**PROMPT:**
Copy each line in the data that includes the word "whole".

-------- EXERCISE INPUT --------

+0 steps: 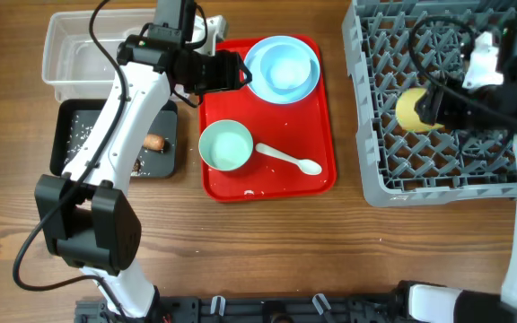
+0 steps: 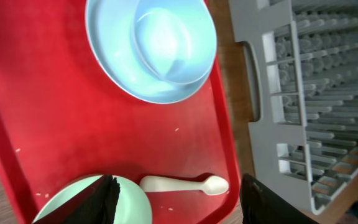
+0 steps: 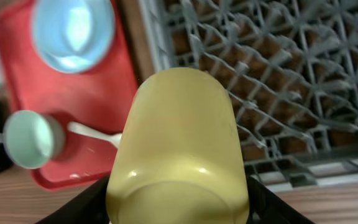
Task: Sort waste into correct bins and load items into the dishwasher rack
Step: 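Carry the yellow cup with the right gripper into the dishwasher rack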
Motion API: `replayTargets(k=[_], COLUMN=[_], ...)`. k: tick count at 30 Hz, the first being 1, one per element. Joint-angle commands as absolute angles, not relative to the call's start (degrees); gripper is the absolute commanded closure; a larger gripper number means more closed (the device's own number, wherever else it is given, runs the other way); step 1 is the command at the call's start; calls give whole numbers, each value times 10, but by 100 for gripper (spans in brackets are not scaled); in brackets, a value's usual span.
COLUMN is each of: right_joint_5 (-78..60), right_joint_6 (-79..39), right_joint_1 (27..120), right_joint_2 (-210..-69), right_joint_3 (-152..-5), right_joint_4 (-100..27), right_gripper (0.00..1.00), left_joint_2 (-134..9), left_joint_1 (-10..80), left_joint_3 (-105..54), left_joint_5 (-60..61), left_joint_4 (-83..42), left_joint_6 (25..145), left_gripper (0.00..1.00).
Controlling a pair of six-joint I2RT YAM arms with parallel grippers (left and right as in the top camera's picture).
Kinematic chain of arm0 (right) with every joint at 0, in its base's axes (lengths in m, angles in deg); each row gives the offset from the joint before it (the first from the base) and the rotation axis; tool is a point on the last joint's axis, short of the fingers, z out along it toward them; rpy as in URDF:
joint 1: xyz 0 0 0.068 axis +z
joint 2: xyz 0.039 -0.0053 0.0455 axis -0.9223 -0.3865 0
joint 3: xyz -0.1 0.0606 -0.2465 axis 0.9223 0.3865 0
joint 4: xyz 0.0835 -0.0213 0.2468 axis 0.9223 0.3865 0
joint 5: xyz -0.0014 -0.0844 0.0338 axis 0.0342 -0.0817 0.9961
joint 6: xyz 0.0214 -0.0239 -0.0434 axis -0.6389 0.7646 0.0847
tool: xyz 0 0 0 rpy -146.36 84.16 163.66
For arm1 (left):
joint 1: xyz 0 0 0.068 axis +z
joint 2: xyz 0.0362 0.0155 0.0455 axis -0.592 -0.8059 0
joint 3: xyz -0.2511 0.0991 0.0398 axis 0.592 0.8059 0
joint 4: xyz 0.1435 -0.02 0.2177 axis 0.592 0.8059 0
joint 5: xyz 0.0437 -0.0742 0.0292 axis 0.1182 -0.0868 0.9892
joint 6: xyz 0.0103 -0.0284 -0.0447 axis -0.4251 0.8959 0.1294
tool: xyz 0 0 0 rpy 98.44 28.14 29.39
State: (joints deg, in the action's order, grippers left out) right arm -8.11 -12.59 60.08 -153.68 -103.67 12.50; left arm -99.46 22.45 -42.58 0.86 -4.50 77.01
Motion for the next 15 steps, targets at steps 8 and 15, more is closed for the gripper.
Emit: replayTargets(k=[8,15], right_joint_5=[-121,-122], right_joint_6=[-132,-127], right_joint_1=[601,601], right_joint_2=[-1643,-1649], right_joint_3=[-999,-918], right_joint_4=[213,169], right_gripper=[41,38], left_joint_2=[-994,-994], left_joint_1=[222,223], left_joint_3=[-429,-429], left_joint_5=[68,82], left_joint_4=[-34,-32], left_joint_6=[763,763], left_gripper=[30,26])
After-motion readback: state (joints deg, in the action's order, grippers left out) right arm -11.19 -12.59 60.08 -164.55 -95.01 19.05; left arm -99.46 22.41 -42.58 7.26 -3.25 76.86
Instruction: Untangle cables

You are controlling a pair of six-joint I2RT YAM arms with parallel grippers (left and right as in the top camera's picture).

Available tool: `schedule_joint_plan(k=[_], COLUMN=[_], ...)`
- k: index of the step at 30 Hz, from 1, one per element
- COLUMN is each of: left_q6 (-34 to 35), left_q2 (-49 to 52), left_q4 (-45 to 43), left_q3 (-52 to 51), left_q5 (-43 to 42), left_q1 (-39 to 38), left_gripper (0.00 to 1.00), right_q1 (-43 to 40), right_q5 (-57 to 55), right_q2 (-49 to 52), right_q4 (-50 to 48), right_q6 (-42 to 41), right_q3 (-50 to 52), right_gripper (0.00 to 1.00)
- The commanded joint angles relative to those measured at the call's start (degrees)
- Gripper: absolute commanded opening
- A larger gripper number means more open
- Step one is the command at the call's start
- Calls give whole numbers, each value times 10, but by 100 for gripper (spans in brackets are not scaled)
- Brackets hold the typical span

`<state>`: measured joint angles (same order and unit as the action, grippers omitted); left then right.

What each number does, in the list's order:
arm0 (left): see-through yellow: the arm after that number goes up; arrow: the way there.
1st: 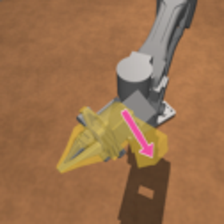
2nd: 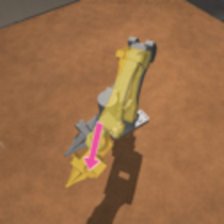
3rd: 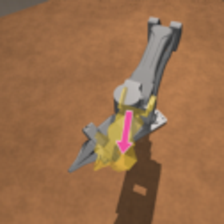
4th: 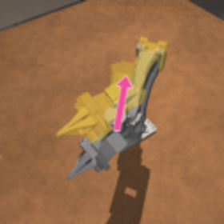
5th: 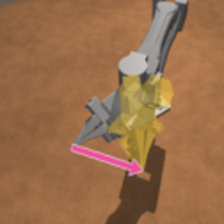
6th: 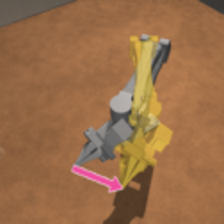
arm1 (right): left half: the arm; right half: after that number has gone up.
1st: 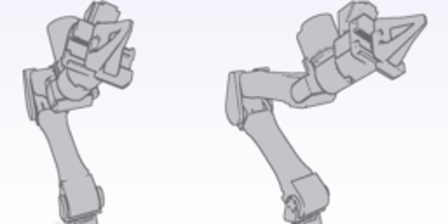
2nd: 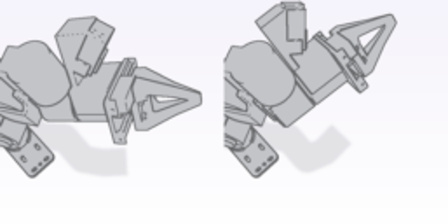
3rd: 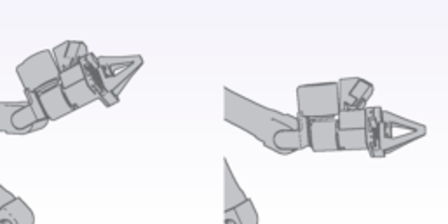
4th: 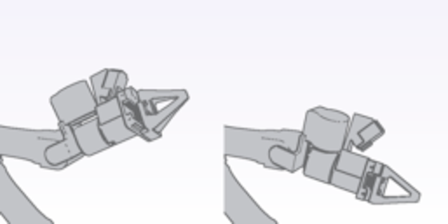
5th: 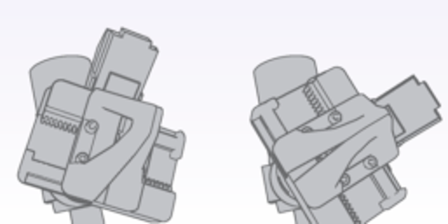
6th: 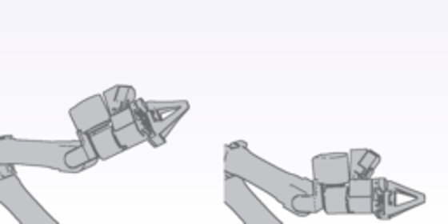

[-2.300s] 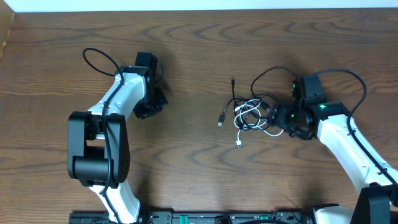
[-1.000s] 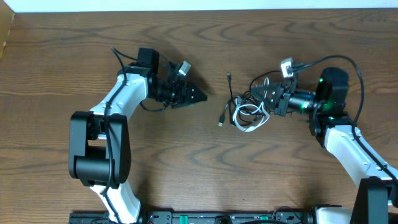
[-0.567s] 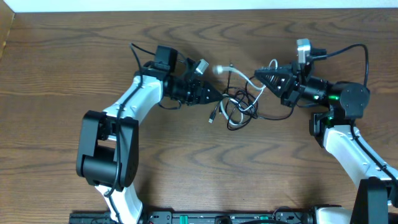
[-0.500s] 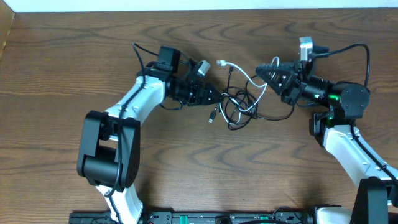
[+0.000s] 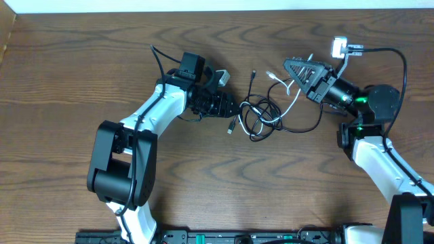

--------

**ANSWER TO THIS TASK:**
Motion API: `replayTargets(k=[_], COLUMN=[_], ...)`. k: tick count at 30 Hz, the first being 1, one per element. Joint-angle commands as absolute angles, not relative to the call's start (degrees); gripper is the absolute commanded closure; a larger gripper number means more closed (the device's own number, wherever else it is given, runs the other way); step 1 is the command at the call's start; calls give whole numbers, each value times 10, but by 100 for gripper (spans in brackets are not scaled); in brackets, a value's usual span.
- Calls give whole numbers, each value times 10, but by 100 for gripper (spans in brackets are not scaled)

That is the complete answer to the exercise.